### WORK REQUIRED:
Would you print the entire listing exactly, leaving nothing out?

BEGIN

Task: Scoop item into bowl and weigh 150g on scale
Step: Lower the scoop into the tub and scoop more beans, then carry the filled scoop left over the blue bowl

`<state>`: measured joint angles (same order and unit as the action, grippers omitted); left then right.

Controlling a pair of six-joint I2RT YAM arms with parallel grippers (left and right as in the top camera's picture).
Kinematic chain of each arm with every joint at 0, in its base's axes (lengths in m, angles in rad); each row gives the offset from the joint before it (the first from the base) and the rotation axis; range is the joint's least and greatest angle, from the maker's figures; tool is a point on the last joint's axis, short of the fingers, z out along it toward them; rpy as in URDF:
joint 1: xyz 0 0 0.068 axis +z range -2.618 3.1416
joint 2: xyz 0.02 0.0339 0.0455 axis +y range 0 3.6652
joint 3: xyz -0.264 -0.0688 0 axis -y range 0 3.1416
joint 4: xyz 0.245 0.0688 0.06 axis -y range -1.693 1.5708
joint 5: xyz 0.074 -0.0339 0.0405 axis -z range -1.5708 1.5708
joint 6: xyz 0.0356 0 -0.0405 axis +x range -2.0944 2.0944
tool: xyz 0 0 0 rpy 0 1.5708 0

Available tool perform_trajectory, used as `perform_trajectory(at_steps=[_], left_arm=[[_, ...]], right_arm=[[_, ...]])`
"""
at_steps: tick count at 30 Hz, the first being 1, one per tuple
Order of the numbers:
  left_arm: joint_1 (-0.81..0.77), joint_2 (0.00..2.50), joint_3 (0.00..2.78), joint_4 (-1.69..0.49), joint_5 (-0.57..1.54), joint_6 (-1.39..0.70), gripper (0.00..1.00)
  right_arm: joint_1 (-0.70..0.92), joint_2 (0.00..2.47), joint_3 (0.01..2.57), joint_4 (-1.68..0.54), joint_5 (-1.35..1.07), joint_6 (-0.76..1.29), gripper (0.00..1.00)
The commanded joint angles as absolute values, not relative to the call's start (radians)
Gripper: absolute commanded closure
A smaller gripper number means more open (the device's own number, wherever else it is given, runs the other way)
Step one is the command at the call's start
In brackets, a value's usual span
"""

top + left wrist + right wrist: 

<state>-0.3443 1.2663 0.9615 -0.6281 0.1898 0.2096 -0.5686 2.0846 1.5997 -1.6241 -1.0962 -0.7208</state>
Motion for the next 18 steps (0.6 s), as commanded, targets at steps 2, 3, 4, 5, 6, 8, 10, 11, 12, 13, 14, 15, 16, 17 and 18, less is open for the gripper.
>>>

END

### ANSWER TO THE EXERCISE:
Task: Scoop item into bowl and weigh 150g on scale
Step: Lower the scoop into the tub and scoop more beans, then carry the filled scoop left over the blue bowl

`<state>`: measured joint angles (same order and unit as the action, grippers omitted); left then right.

Controlling a pair of six-joint I2RT YAM arms with parallel grippers (left and right as in the top camera's picture).
Kinematic chain of each arm with every joint at 0, in its base's axes (lengths in m, angles in rad); each row gives the offset from the joint before it (the first from the base) and the rotation axis; range is the joint's least and greatest angle, from the maker's figures; tool is a point on the last joint's axis, short of the fingers, z out along it toward them; rpy as in URDF:
joint 1: xyz 0 0 0.068 axis +z range -2.618 3.1416
joint 2: xyz 0.02 0.0339 0.0455 axis +y range 0 3.6652
joint 3: xyz -0.264 -0.0688 0 axis -y range 0 3.1416
joint 4: xyz 0.245 0.0688 0.06 axis -y range -1.693 1.5708
joint 5: xyz 0.074 -0.0339 0.0405 axis -z range -1.5708 1.5708
joint 6: xyz 0.0356 0 -0.0405 axis +x range -2.0944 2.0944
tool: xyz 0 0 0 rpy 0 1.5708 0

Available tool perform_trajectory, used as `perform_trajectory(at_steps=[_], left_arm=[[_, ...]], right_arm=[[_, ...]])`
"""
at_steps: tick count at 30 Hz, the first being 1, one per tuple
Order of the numbers:
  left_arm: joint_1 (-0.81..0.77), joint_2 (0.00..2.50), joint_3 (0.00..2.78), joint_4 (-1.69..0.49), joint_5 (-0.57..1.54), joint_6 (-1.39..0.70), gripper (0.00..1.00)
  right_arm: joint_1 (-0.70..0.92), joint_2 (0.00..2.47), joint_3 (0.01..2.57), joint_4 (-1.68..0.54), joint_5 (-1.35..1.07), joint_6 (-0.76..1.29), gripper (0.00..1.00)
The commanded joint angles as absolute values, not relative to the call's start (radians)
Gripper: absolute commanded closure
A smaller gripper number means more open (the device's own number, wherever else it is given, runs the other way)
Step one is the command at the call's start
In brackets, a value's usual span
"""

top + left wrist + right wrist: 

<state>-0.3443 1.2663 0.9615 -0.6281 0.1898 0.2096 -0.5686 2.0846 1.5997 -1.6241 -1.0962 -0.7208</state>
Motion for the next 18 steps (0.6 s), as commanded, targets at steps 2, 3, 4, 5, 6, 8, 10, 11, 12, 13, 14, 15, 16, 17 and 18, less is open for the gripper.
>>>

What this exercise asked for has been supplied.